This article is from the FAQ, by with numerous contributions by others.
(1) Closed-end funds charge annual expenses for research and
trading expenses. To buy and sell closed-end fund shares,
the investor must usually pay additional brokerage fees, unless
the investor finds someone to buy from or sell to directly.
(2) Open-end funds charge annual expenses for research and trading
expenses. In addition, they sometimes charge the following:
(a) A front end load or sales charge. These vary from 1% to
8.5% subtracted from the amount paid and are usually used
to pay commissions to brokers and financial advisors who
sell the funds. Very large investors can sometimes get
discounts on the front end loads. Currently, fund sponsors
determine loads, but the SEC is proposing a rule to allow
brokers and other salespeople to discount loads.
(b) A redemption fee, deferred sales charge, or back end load.

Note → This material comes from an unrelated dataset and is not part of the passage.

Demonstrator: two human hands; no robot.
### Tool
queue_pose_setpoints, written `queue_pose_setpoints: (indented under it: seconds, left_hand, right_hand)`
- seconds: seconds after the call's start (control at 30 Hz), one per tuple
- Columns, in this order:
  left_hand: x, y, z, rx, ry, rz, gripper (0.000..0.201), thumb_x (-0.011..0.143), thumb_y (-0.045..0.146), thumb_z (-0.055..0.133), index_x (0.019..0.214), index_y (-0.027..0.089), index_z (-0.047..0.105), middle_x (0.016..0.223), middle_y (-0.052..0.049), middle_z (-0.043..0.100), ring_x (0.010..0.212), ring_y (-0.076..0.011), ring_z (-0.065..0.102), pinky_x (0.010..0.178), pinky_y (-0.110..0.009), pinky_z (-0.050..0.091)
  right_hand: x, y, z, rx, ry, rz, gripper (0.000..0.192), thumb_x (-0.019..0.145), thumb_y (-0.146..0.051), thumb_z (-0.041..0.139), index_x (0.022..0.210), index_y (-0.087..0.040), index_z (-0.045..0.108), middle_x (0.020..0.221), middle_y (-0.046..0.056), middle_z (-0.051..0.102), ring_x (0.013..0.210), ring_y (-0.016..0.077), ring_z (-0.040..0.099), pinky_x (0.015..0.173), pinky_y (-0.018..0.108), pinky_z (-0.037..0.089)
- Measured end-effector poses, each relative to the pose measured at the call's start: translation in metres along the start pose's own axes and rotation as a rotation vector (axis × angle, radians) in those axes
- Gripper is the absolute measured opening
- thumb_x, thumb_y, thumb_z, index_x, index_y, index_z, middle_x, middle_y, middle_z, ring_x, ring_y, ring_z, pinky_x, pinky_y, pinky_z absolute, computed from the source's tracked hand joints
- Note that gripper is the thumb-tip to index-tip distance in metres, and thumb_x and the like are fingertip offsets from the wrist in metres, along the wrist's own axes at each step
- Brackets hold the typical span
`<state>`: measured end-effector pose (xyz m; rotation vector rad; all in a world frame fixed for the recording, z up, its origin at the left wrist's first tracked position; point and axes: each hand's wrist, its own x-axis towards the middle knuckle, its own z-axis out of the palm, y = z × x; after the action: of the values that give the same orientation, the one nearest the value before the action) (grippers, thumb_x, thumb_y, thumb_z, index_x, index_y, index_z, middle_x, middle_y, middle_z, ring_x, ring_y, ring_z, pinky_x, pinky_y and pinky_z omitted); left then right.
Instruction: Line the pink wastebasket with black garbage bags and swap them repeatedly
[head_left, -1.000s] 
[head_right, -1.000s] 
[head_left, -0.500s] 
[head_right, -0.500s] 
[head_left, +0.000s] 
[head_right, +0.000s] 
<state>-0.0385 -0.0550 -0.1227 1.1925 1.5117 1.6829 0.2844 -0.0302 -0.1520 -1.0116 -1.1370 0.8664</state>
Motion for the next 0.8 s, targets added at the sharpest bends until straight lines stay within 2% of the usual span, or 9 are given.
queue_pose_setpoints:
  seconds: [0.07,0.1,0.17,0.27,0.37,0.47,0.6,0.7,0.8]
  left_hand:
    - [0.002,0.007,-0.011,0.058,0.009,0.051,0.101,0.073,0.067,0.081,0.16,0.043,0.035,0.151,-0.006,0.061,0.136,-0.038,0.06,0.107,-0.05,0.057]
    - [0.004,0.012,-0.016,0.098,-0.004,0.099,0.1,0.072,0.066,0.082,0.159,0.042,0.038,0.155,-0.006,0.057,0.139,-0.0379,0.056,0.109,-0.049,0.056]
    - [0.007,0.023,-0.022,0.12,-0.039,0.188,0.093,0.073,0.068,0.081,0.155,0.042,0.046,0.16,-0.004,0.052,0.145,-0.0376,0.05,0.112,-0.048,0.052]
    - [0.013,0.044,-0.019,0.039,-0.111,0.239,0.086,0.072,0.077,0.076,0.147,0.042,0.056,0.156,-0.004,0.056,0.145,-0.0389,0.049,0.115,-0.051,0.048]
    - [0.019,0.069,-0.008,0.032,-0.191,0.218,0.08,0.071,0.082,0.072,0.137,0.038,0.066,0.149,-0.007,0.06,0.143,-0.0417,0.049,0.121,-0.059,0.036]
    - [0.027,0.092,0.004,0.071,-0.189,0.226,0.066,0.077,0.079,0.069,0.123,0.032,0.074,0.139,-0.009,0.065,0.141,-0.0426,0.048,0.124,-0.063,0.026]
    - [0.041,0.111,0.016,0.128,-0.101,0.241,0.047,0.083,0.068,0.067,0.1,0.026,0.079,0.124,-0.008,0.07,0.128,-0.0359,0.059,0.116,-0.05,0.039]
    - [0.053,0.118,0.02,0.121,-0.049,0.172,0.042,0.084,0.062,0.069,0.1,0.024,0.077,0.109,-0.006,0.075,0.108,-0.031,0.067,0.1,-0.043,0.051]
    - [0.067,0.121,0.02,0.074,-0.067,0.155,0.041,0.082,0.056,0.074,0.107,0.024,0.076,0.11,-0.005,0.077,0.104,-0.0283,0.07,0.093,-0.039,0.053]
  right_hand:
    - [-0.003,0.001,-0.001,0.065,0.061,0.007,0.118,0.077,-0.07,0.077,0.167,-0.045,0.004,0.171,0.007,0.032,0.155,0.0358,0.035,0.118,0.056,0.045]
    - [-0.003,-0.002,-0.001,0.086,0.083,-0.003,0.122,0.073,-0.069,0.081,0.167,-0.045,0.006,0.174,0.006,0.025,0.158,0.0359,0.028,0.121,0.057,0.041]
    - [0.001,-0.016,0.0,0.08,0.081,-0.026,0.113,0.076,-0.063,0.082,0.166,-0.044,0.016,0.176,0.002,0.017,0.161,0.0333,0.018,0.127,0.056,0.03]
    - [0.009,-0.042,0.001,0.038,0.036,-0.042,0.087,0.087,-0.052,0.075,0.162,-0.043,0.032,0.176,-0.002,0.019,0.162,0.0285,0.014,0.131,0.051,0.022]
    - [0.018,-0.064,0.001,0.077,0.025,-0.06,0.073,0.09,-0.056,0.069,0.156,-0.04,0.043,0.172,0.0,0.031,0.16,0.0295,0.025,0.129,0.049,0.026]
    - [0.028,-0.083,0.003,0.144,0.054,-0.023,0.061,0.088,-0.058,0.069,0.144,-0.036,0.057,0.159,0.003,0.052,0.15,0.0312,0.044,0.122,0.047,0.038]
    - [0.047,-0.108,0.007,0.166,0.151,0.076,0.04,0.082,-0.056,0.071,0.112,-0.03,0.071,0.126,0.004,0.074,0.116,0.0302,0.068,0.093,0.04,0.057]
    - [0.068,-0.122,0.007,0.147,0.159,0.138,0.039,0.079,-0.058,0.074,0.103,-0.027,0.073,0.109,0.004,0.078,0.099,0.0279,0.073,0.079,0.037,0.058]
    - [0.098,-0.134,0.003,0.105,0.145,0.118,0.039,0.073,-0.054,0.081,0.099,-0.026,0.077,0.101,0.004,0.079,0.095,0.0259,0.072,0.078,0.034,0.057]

These work the same way as front end loads, but are charged
when you redeem shares. In many cases, they decline or
disappear after a long enough holding period.

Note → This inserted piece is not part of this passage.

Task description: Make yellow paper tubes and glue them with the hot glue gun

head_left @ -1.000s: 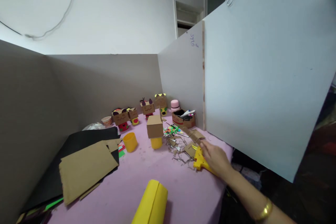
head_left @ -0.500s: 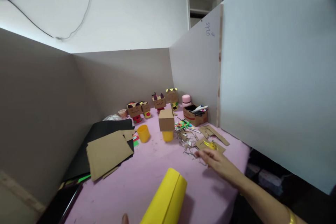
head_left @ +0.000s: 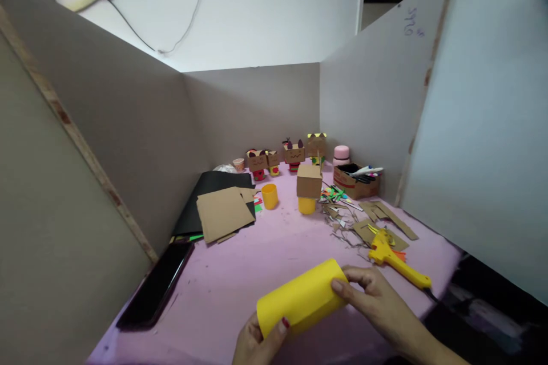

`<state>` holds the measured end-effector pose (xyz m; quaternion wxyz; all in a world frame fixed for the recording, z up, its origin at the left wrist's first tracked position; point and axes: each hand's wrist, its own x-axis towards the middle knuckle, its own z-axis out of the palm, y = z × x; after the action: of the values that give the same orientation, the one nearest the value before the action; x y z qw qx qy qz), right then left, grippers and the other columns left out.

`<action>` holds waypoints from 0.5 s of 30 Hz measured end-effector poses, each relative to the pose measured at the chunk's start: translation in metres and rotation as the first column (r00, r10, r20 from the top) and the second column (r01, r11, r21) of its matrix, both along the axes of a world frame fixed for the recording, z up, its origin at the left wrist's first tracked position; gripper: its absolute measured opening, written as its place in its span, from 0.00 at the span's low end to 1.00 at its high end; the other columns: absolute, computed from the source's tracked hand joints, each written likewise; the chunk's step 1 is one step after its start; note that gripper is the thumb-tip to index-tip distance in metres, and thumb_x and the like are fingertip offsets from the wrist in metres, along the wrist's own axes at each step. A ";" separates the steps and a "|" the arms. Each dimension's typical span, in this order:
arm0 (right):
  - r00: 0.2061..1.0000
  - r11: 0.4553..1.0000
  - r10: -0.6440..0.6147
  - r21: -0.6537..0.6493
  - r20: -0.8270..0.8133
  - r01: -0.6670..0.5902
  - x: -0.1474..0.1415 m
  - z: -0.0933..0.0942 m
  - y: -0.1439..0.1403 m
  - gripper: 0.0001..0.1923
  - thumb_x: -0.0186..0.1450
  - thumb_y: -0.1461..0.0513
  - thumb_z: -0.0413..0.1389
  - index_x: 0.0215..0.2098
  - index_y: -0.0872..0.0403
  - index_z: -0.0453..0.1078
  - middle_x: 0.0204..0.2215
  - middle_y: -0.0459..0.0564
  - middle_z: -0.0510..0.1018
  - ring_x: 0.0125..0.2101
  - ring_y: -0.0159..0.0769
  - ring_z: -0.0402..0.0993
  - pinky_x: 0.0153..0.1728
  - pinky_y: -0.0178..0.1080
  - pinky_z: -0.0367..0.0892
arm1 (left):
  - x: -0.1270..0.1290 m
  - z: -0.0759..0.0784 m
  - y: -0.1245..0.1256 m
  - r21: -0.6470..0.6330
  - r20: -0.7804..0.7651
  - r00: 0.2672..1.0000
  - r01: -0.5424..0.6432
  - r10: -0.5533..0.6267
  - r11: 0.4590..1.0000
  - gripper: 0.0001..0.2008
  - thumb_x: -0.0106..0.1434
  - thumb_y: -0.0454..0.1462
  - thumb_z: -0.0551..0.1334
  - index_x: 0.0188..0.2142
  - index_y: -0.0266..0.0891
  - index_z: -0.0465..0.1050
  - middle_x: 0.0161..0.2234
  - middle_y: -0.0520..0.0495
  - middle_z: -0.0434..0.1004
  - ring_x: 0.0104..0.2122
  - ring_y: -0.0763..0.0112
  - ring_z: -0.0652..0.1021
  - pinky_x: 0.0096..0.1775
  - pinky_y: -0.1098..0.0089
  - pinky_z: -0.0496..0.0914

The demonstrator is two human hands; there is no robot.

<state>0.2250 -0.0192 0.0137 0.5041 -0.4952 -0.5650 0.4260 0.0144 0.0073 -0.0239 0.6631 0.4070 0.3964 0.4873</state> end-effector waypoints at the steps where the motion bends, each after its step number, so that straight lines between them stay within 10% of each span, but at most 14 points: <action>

(c) A Rule 12b-1 fee. Used to pay marketing expenses, which
means either commissions or advertising expenses. This is
a fee that adds to the annual expenses; it may be as large
as 1.25% per year. Declining back end loads are common
in funds with large 12b-1 fees.
A mutual fund that has neither (a) nor (b) is generally referred
to as a no-load fund. No-load funds are generally not sold
through brokers or financial advisors, but are sold directly to
investors. Many advertise in business and financial periodicals.
All of the above expenses for open-end funds are described on
the first or second page of the prospectus in a standardized
form. Brokerage fees paid by the fund in its trading activity
are _not_ normally included in such expense tables as they are
usually accounted for in the cost of securities bought.